With exactly 5 tests (ARCHER2-Cray-no_explicit-5_tests.txt (32.1 KB)) there are no segfaults, but all the tests fail. Again though re-enabling the test that sets should_fail fixes things (except valgrind issues):

==135853== Memcheck, a memory error detector
==135853== Copyright (C) 2002-2017, and GNU GPL'd, by Julian Seward et al.
==135853== Using Valgrind-3.16.0.RC2 and LibVEX; rerun with -h for copyright info
==135853== Command: ./a.out
==135853==
# Testing: weird
  Starting int-to-char::zero ... (1/6)
==135853== Conditional jump or move depends on uninitialised value(s)
==135853==    at 0x407550: make_output$testdrive_ (testdrive.F90:438)
==135853==    by 0x407230: run_unittest$testdrive_ (testdrive.F90:396)
==135853==    by 0x406CCA: run_testsuite$testdrive_ (testdrive.F90:336)
==135853==    by 0x401E22: main (main.f90:20)
==135853==
==135853== Conditional jump or move depends on uninitialised value(s)
==135853==    at 0x4079E0: make_output$testdrive_ (testdrive.F90:444)
==135853==    by 0x407230: run_unittest$testdrive_ (testdrive.F90:396)
==135853==    by 0x406CCA: run_testsuite$testdrive_ (testdrive.F90:336)
==135853==    by 0x401E22: main (main.f90:20)
==135853==
==135853== Conditional jump or move depends on uninitialised value(s)
==135853==    at 0x407F33: make_output$testdrive_ (testdrive.F90:458)
==135853==    by 0x407230: run_unittest$testdrive_ (testdrive.F90:396)
==135853==    by 0x406CCA: run_testsuite$testdrive_ (testdrive.F90:336)
==135853==    by 0x401E22: main (main.f90:20)
==135853==
       ... int-to-char::zero [PASSED]
  Starting int-to-char::one-digit-negative ... (2/6)
       ... int-to-char::one-digit-negative [PASSED]
  Starting int-to-char::two-digits ... (3/6)
       ... int-to-char::two-digits [PASSED]
  Starting int-to-char::two-digits-negative ... (4/6)
       ... int-to-char::two-digits-negative [PASSED]
  Starting int-to-char::ten-digits ... (5/6)
       ... int-to-char::ten-digits [PASSED]
  Starting int-to-char::ten-digits-negative ... (6/6)
       ... int-to-char::ten-digits-negative [PASSED]
==135853==
==135853== HEAP SUMMARY:
==135853==     in use at exit: 31,117 bytes in 5 blocks
==135853==   total heap usage: 100 allocs, 95 frees, 385,617 bytes allocated
==135853==
==135853== LEAK SUMMARY:
==135853==    definitely lost: 0 bytes in 0 blocks
==135853==    indirectly lost: 0 bytes in 0 blocks
==135853==      possibly lost: 0 bytes in 0 blocks
==135853==    still reachable: 31,117 bytes in 5 blocks
==135853==         suppressed: 0 bytes in 0 blocks
==135853== Rerun with --leak-check=full to see details of leaked memory
==135853==
==135853== Use --track-origins=yes to see where uninitialised values come from
==135853== For lists of detected and suppressed errors, rerun with: -s
==135853== ERROR SUMMARY: 18 errors from 3 contexts (suppressed: 0 from 0)

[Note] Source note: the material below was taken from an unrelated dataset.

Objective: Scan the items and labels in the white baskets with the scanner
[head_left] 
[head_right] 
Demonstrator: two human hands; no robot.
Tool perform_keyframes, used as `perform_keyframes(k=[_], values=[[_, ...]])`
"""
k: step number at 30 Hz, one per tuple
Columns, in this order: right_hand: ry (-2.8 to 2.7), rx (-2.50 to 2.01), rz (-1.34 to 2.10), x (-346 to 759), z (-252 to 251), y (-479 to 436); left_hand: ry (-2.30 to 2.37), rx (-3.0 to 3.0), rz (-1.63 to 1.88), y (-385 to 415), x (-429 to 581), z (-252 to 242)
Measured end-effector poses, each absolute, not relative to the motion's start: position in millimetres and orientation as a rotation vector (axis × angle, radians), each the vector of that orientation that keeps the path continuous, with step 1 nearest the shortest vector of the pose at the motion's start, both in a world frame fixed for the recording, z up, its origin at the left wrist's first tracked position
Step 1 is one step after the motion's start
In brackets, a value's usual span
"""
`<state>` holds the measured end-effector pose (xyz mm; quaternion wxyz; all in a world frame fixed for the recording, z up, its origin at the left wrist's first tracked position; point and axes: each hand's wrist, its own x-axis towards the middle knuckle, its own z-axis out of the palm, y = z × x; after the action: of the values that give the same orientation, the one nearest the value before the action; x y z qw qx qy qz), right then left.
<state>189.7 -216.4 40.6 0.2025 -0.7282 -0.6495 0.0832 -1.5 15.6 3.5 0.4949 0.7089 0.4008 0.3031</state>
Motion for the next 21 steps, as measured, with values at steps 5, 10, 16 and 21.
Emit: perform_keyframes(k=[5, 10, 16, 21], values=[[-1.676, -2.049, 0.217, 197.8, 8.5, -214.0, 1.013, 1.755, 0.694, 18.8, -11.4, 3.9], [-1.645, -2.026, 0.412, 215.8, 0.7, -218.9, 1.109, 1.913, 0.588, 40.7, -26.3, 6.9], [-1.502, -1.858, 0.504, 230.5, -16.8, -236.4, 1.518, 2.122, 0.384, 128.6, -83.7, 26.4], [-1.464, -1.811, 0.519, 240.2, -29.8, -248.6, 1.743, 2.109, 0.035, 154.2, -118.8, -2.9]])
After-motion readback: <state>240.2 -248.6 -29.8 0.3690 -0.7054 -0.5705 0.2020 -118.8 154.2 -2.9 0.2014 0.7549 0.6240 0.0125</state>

Just 3 tests spews mojibake and parts of my environment variables to the terminal (ARCHER2-Cray-no_explicit-3_tests.txt (94.7 KB)), which makes me think Cray is doing something weird with C-style null termination. But if that were the case then I would expect allocating an extra character to fix things but it doesn’t.

Anything more than 5 tests segfaults (ARCHER2-Cray-no_explicit-6_tests.txt (56.3 KB)) as does including both of the zero tests (ARCHER2-Cray-no_explicit-both_zero_tests.txt (3.6 KB)).

The valgrind errors point to this line, this line, and this line, which makes me think that this is to do with the way Cray compiles optional dummy arguments, but I’m not sure how to refactor test-drive to avoid that so I can’t check it.

Ugh, of course the answer hits me like 5 minutes after I’ve posted the question!

make_output is only called here where error is always present, but may or may not be allocated. I guess there’s something in the way that other compilers implement optional dummy arguments that means that this just happens to work, but Cray seems to expect to be able to dereference the argument to check whether it’s present which probably invokes UB if error isn’t allocated.

Seems to be a bug in test-drive then.

It’s probably because writing the problem here helped your brain to work more efficiently on it! :brain:

1 Like

This is actually a feature of the language. An unallocated actual argument to an optional dummy is considered not present. If this isn’t working properly you may want to submit a bug report to cray. If you do, try and create a simple, standalone program as small as possible to demonstrate the issue.

@seamsay,

I was looking at your code, including FUNCTION int_to_char(n)
I do not understand why you are using “width = FLOOR(LOG10(ABS(REAL(n)))) + 1”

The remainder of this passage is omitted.